Due to the ever increasing sophistication of these techniques, uncovering manipulations in videos remains an open problem. Existing video manipulation detection solutions focus entirely on the observance of anomalies in the pixel domain of the video. Unfortunately, it can be easily seen from a game theoretic perspective that, if both manipulators and detectors are equally powerful, a Nash equilibrium will be reached (Stamm et al., 2012a). Under that scenario, both real and manipulated videos will be indistinguishable from each other, and the best detector will only be capable of random guessing. Hence, methods that look beyond the pixel domain are critically needed. So far, little attention has been paid to the necessary metadata and auxiliary header information that is embedded in every video. As we shall present, this information can be exploited to uncover unskilled video content manipulators.
In this paper, we introduce a new approach to address the video manipulation detection problem. To avoid the zero-sum, leader-follower game that characterizes current detection solutions, our approach completely avoids the pixel domain. Instead, we use the multimedia stream descriptors (Jack, 2007) that ensure the playback of any video (as shown in Figure 1
). First, we construct a feature vector with all the descriptor information for a given video. Using a database of known manipulated videos, we train an ensemble of a support vector machine and a random forest that acts as our detector. Finally, during testing, we generate the feature vector from the stream descriptors of the video under analysis, feed it to the ensemble, and report a manipulation probability.
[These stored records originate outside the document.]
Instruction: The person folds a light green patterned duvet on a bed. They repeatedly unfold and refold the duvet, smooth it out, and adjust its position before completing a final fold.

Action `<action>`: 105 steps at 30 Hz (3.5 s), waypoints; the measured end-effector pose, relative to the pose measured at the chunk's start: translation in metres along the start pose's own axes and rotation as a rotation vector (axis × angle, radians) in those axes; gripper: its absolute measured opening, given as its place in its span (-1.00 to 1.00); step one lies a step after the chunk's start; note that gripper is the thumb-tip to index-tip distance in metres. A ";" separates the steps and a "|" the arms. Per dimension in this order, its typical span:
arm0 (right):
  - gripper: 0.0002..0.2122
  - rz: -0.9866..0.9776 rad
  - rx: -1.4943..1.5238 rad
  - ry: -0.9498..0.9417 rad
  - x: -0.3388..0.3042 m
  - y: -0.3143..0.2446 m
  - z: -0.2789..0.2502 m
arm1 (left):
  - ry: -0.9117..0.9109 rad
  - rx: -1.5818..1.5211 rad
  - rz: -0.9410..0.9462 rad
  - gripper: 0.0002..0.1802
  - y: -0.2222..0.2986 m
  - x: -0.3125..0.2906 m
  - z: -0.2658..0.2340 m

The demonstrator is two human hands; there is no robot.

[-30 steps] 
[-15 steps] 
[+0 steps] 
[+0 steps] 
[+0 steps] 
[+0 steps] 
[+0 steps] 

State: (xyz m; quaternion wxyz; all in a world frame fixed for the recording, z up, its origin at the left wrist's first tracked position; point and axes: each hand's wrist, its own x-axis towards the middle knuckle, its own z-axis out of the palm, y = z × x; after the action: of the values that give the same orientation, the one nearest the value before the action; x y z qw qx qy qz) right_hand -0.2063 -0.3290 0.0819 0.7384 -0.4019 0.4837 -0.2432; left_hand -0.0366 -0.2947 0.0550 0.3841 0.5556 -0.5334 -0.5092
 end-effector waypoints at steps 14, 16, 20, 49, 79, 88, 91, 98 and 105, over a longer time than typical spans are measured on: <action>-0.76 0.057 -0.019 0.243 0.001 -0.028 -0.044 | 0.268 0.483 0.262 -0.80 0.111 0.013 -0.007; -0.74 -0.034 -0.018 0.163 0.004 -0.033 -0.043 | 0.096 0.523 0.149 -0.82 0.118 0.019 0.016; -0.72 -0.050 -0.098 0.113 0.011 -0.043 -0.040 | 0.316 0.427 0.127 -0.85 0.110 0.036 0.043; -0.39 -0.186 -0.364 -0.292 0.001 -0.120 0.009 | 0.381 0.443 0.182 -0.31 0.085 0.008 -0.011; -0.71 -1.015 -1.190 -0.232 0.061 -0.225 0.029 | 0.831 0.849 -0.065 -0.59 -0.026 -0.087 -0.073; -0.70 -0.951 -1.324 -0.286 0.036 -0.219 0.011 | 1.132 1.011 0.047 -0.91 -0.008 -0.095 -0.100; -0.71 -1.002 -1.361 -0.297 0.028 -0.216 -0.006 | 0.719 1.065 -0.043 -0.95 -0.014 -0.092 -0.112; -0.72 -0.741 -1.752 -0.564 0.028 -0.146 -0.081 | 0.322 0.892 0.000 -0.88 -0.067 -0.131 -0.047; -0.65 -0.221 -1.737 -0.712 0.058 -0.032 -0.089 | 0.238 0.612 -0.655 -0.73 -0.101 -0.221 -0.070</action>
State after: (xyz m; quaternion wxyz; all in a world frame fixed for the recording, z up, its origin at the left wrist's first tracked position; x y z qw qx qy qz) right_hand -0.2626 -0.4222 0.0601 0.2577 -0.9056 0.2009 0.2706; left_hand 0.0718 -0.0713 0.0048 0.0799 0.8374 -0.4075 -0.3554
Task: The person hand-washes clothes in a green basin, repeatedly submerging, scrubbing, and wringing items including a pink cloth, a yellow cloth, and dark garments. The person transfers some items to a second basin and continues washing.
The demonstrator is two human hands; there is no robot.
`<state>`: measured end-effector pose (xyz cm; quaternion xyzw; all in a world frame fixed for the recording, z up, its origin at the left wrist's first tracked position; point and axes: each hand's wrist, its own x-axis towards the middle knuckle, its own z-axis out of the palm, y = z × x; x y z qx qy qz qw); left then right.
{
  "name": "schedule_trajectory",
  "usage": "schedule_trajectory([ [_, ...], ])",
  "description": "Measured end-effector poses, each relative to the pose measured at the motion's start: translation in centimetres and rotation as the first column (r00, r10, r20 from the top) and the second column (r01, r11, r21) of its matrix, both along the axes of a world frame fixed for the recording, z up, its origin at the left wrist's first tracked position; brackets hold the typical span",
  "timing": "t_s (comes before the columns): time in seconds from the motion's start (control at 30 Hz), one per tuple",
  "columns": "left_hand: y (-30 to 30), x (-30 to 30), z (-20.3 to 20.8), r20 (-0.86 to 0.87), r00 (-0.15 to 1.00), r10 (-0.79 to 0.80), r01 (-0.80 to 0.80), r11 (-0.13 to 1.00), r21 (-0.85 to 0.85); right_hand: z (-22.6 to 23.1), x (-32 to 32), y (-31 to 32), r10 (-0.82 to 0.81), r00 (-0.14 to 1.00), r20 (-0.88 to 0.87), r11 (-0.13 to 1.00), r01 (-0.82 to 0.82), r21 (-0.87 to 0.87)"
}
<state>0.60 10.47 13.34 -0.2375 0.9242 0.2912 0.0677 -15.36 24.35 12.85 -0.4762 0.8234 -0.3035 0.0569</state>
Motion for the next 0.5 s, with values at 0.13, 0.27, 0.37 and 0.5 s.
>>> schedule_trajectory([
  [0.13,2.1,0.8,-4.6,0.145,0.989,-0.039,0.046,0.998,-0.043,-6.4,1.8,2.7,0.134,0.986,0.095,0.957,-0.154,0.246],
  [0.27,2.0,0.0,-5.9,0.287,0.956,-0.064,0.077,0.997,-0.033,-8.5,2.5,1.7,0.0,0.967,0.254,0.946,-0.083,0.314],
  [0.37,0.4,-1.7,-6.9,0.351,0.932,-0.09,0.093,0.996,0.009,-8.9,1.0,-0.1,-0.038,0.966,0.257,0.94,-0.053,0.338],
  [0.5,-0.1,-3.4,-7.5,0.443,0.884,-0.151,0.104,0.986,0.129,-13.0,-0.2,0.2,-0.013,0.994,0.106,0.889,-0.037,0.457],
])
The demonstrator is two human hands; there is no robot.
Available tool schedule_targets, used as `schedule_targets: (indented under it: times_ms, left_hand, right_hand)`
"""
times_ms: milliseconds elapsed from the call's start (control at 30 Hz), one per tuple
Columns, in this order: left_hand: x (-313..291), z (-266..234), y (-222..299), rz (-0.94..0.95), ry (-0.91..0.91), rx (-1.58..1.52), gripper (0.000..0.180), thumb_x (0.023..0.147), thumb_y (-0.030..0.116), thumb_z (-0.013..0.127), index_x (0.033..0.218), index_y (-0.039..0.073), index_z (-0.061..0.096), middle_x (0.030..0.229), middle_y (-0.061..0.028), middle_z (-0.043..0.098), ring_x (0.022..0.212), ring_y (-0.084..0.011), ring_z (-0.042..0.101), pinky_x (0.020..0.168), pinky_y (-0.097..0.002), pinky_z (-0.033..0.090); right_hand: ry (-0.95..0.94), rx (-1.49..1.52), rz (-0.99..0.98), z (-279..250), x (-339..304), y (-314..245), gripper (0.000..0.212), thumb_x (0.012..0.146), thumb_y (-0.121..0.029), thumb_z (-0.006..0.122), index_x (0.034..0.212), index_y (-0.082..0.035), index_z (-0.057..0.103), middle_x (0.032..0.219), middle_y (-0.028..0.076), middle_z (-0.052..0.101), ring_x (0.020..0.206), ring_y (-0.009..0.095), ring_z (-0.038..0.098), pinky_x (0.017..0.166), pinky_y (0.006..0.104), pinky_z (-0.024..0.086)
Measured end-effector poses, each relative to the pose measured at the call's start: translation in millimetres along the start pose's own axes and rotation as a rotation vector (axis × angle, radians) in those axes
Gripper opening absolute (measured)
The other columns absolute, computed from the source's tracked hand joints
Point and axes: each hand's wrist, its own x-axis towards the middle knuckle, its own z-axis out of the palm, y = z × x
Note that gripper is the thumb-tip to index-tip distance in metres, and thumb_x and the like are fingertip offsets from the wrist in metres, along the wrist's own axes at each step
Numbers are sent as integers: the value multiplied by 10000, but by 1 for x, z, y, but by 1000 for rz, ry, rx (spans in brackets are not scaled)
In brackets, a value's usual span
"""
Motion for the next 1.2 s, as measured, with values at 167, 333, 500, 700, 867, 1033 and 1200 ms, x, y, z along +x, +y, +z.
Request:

The contributions of this paper are summarized as follows. First, we introduce a new technique that does not require access to the pixel content of the video, making it fast and scalable, even on consumer grade computing equipment. Instead, we rely on the multimedia descriptors present on any video, which are considerably harder to manipulate due to their role in the decoding phase. Second, we thoroughly test our approach using the NIST MFC datasets (Guan et al., 2019) and show that even with a limited amount of labeled videos, simple machine learning ensembles can be highly effective detectors. Finally, all of our code and trained classifiers will be made available111https://github.com/dguera/fake-video-detection-without-pixels so the research community can reproduce our work with their own datasets.
2 Related Work
The multimedia forensics research community has a long history of trying to address the problem of detecting manipulations in video sequences. (Milani et al., 2012) provide an extensive and thorough overview of the main research directions and solutions that have been explored in the last decade. More recent work has focused on specific video manipulations, such as local tampering detection in video sequences (Stamm et al., 2012b; Bestagini et al., 2013), video re-encoding detection (Bian et al., 2014; Bestagini et al., 2016), splicing detection in videos (Hsu et al., 2008; Mullan et al., 2017; Mandelli et al., 2018), and near-duplicate video detection (Bayram et al., 2008; Lameri et al., 2017). (D’Amiano et al., 2015, 2019) also present solutions that use 3D PatchMatch (Barnes et al., 2009) for video forgery detection and localization, whereas (D’Avino et al., 2017) suggest using data-driven machine learning based approaches. Solutions tailored to detecting the latest video manipulation techniques have also been recently presented. These include the works of (Li et al., 2018; Güera & Delp, 2018) on detecting Deepfakes and (Rössler et al., 2018; Matern et al., 2019) on Face2Face (Thies et al., 2016) manipulation detection.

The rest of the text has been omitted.